BEGIN

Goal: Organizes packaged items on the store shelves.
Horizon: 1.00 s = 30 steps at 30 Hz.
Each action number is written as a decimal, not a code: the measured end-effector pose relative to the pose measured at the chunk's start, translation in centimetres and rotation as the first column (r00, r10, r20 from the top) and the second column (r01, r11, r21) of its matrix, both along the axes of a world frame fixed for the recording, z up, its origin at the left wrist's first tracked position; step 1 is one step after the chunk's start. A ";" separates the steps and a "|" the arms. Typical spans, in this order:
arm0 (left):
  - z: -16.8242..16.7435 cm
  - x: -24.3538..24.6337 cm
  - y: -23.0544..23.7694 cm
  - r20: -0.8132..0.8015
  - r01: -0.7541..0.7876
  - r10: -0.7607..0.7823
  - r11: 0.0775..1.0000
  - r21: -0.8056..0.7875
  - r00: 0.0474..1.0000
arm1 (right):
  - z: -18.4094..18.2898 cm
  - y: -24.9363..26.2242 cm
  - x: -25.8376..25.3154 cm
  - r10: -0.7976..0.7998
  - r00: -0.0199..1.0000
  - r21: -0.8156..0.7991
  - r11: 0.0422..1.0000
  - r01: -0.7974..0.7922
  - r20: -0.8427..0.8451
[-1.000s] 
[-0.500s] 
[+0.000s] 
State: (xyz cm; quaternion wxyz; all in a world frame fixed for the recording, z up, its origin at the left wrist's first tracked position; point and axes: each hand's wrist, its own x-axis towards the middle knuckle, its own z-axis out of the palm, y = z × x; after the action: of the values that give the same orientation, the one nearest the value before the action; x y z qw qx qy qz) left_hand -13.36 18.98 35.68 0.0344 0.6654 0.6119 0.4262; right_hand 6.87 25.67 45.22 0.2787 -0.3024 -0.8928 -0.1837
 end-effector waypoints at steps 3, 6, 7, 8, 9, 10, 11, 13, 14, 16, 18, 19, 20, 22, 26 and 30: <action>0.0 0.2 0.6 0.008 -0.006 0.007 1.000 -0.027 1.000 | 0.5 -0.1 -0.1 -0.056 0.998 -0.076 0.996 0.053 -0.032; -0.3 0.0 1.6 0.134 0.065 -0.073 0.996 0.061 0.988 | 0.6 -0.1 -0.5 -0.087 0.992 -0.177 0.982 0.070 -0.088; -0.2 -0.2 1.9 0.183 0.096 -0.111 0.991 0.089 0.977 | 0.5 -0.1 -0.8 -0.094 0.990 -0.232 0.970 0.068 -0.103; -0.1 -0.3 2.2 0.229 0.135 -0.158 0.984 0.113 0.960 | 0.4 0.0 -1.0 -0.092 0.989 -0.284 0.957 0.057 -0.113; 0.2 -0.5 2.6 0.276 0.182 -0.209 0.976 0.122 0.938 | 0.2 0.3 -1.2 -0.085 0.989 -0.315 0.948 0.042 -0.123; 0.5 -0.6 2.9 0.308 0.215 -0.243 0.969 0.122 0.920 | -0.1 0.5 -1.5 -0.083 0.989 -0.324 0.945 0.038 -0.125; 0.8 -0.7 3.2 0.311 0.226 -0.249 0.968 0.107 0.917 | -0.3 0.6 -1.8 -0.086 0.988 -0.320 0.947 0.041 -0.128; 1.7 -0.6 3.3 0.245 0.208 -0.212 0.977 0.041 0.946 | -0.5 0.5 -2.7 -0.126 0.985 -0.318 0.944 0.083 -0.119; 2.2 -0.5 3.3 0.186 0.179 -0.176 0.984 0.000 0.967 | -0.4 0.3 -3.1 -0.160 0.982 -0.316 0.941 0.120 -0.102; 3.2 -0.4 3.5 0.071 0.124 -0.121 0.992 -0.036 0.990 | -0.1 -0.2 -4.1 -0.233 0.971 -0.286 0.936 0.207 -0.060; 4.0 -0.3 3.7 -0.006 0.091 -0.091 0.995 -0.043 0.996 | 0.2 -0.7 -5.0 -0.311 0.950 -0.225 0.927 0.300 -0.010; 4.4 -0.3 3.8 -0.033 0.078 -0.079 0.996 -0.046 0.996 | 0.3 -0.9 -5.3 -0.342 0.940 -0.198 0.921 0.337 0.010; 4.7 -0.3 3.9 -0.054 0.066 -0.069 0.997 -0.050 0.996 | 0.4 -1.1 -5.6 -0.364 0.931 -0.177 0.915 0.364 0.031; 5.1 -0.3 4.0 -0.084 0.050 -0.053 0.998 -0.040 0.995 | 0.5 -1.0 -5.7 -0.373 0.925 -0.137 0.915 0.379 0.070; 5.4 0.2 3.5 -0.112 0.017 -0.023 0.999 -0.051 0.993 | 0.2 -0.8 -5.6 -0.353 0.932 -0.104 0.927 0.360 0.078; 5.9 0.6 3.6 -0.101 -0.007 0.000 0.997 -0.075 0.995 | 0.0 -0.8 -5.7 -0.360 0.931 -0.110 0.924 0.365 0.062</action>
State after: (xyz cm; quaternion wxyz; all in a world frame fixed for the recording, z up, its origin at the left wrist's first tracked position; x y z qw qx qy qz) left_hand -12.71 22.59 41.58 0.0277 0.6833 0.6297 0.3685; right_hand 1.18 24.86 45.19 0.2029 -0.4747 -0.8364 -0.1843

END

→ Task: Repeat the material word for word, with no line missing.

→ Finished exercise:
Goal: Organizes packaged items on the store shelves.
Horizon: 1.00 s = 30 steps at 30 Hz.
Each action number is written as a decimal, not a code: the measured end-effector pose relative to the pose measured at the chunk's start, translation in centimetres and rotation as the first column (r00, r10, r20 from the top) and the second column (r01, r11, r21) of its matrix, both along the axes of a world frame fixed for the recording, z up, its origin at the left wrist's first tracked position; step 1 is one step after the chunk's start. A ";" separates the steps and a "|" the arms. Typical spans, in this order:
arm0 (left):
  - z: -16.8242..16.7435 cm
  - x: -24.3538..24.6337 cm
  - y: -23.0544..23.7694 cm
  - r20: -0.8132..0.8015
  - r01: -0.7541..0.7876
  - r10: -0.7607..0.7823
  - r11: 0.0775..1.0000
  - r21: -0.8056..0.7875
  - r00: 0.0474..1.0000
arm1 (right):
  - z: -18.4094..18.2898 cm
  - y: -24.9363..26.2242 cm
  - x: -25.8376..25.3154 cm
  - r10: -0.7976..0.7998
  - r00: -0.0199..1.0000
  - r21: -0.8156..0.7991
  - r11: 0.0422..1.0000
  - r01: -0.7974..0.7922
  - r20: -0.8427..0.8451
[-1.000s] 
[-0.500s] 
[+0.000s] 
State: (xyz cm; quaternion wxyz; all in a world frame fixed for the recording, z up, its origin at the left wrist's first tracked position; point and axes: each hand's wrist, its own x-axis towards the middle knuckle, its own z-axis out of the palm, y = z × x; after the action: of the values that give the same orientation, the one nearest the value before the action; x y z qw qx qy qz) left_hand -13.36 18.98 35.68 0.0344 0.6654 0.6119 0.4262; right_hand 6.87 25.67 45.22 0.2787 -0.3024 -0.8928 -0.1837
 end-effector waypoints at steps 3, 6, 7, 8, 9, 10, 11, 13, 14, 16, 18, 19, 20, 22, 26 and 30: <action>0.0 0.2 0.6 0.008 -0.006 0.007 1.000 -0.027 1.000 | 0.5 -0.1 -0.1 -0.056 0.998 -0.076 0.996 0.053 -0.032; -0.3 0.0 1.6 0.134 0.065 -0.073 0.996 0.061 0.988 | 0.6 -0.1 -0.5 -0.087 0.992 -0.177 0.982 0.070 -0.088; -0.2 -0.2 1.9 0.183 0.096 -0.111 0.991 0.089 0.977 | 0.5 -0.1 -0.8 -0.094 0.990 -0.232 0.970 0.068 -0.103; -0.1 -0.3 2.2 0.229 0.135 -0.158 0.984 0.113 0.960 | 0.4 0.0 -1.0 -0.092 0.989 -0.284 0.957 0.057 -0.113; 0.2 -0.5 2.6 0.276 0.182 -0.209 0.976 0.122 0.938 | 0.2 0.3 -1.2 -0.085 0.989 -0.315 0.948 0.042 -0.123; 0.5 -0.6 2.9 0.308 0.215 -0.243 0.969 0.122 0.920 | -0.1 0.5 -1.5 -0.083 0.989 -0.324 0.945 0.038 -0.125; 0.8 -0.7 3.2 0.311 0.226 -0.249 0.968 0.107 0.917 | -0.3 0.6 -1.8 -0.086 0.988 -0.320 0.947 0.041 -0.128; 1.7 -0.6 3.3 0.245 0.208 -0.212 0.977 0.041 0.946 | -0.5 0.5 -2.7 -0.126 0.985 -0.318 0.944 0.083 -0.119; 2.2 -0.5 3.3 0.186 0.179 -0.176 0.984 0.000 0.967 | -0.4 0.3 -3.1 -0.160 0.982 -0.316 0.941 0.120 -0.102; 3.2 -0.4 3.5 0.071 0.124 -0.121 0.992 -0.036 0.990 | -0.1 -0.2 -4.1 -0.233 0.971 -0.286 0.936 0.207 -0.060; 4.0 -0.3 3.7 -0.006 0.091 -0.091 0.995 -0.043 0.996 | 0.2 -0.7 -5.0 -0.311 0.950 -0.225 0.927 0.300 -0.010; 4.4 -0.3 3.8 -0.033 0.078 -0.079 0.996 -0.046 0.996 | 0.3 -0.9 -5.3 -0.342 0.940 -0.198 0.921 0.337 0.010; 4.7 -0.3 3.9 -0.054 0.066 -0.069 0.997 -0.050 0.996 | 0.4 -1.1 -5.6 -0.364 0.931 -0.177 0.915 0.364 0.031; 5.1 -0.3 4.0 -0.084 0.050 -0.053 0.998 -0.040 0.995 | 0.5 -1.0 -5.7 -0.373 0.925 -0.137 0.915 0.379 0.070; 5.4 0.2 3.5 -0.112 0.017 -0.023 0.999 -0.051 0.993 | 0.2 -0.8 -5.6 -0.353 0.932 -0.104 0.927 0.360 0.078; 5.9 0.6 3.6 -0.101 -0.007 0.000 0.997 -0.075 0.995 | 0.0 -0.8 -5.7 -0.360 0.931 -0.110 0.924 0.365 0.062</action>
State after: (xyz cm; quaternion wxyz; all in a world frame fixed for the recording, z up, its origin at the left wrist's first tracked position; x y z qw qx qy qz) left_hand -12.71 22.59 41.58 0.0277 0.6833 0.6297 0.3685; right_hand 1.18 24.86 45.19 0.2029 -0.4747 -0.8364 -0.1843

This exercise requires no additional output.